== PROBLEM TO SOLVE ==
All of the data that follows should be given again exactly, without its images.
+++
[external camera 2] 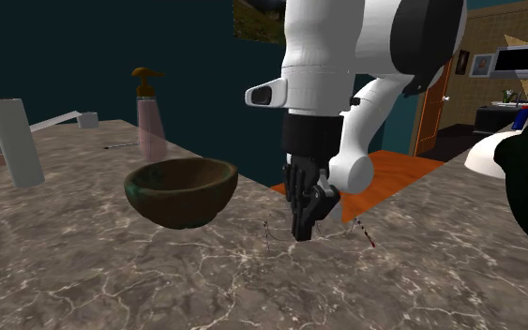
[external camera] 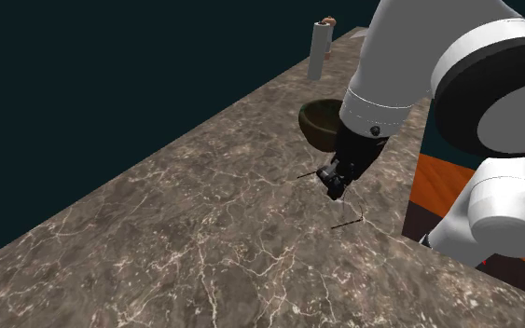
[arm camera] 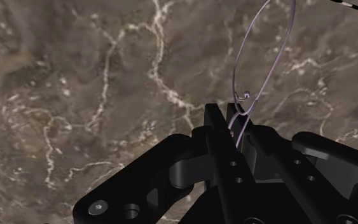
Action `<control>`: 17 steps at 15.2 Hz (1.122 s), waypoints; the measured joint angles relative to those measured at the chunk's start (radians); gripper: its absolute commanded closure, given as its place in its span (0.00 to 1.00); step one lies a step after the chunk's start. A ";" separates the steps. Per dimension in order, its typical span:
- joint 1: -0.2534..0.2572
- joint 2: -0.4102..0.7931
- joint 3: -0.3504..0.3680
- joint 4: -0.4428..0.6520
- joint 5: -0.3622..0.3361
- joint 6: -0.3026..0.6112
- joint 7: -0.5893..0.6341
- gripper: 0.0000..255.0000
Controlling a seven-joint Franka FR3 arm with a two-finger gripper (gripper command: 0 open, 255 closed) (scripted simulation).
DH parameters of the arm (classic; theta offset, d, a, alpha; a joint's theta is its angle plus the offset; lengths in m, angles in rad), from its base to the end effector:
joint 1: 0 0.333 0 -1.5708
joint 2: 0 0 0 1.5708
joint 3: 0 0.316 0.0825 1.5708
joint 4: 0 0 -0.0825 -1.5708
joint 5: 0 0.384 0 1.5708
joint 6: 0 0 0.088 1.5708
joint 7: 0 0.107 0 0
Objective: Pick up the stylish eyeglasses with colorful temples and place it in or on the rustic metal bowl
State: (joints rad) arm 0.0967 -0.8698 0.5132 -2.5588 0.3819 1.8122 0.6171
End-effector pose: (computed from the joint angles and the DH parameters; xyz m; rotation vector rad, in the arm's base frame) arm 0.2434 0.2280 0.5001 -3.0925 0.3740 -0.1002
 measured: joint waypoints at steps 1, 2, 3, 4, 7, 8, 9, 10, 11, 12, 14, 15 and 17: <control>-0.003 0.002 -0.005 0.014 -0.005 -0.013 0.000 1.00; -0.004 0.001 -0.010 0.026 -0.009 -0.026 0.000 1.00; -0.006 0.000 -0.015 0.038 -0.013 -0.038 0.001 1.00; -0.006 -0.001 -0.019 0.050 -0.016 -0.052 0.002 1.00; -0.012 0.005 -0.031 0.093 -0.029 -0.088 0.004 1.00; -0.014 0.006 -0.035 0.108 -0.032 -0.102 0.005 1.00; -0.016 0.007 -0.041 0.121 -0.037 -0.114 0.004 1.00; -0.018 0.009 -0.044 0.135 -0.041 -0.127 0.006 1.00; -0.019 0.010 -0.048 0.147 -0.044 -0.138 0.006 1.00; -0.020 0.012 -0.050 0.162 -0.047 -0.151 0.008 1.00; -0.023 0.018 -0.057 0.191 -0.053 -0.174 0.010 1.00; -0.026 0.022 -0.060 0.206 -0.057 -0.185 0.011 1.00; -0.030 0.030 -0.067 0.236 -0.064 -0.207 0.011 1.00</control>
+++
== REPLY ==
[external camera 2] 
[external camera] 
[arm camera] 
Action `<control>`: 17 steps at 15.2 Hz (1.122 s), waypoints; the measured joint angles relative to those measured at the chunk's start (radians); gripper: its absolute commanded closure, given as its place in its span (0.00 to 1.00); step one lies a step after the chunk's start. A ";" separates the steps. Per dimension in order, its typical span:
- joint 1: -0.2534..0.2572
- joint 2: -0.4102..0.7931
- joint 3: -0.3504..0.3680
- joint 4: -0.4428..0.6520
- joint 5: -0.3622..0.3361
- joint 6: -0.3026..0.6112
- joint 7: -0.5893..0.6341
- gripper: 0.0000..255.0000
Controlling a seven-joint Franka FR3 arm with a two-finger gripper (gripper command: 0 open, 255 closed) (scripted simulation).
DH parameters of the arm (classic; theta offset, d, a, alpha; a joint's theta is its angle plus the offset; lengths in m, angles in rad), from its base to the end effector:
joint 1: 0 0.333 0 -1.5708
joint 2: 0 0 0 1.5708
joint 3: 0 0.316 0.0825 1.5708
joint 4: 0 0 -0.0825 -1.5708
joint 5: 0 0.384 0 1.5708
joint 6: 0 0 0.088 1.5708
joint 7: 0 0.107 0 0
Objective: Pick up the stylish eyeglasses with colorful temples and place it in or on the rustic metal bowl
State: (joints rad) arm 0.0967 -0.8698 0.5132 -2.5588 0.3819 1.8122 0.6171
End-effector pose: (computed from the joint angles and the DH parameters; xyz m; rotation vector rad, in the arm's base frame) arm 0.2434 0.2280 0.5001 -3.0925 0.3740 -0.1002
 measured: joint waypoints at steps 1, 2, 3, 4, 7, 8, 9, 10, 11, 12, 14, 15 and 17: <control>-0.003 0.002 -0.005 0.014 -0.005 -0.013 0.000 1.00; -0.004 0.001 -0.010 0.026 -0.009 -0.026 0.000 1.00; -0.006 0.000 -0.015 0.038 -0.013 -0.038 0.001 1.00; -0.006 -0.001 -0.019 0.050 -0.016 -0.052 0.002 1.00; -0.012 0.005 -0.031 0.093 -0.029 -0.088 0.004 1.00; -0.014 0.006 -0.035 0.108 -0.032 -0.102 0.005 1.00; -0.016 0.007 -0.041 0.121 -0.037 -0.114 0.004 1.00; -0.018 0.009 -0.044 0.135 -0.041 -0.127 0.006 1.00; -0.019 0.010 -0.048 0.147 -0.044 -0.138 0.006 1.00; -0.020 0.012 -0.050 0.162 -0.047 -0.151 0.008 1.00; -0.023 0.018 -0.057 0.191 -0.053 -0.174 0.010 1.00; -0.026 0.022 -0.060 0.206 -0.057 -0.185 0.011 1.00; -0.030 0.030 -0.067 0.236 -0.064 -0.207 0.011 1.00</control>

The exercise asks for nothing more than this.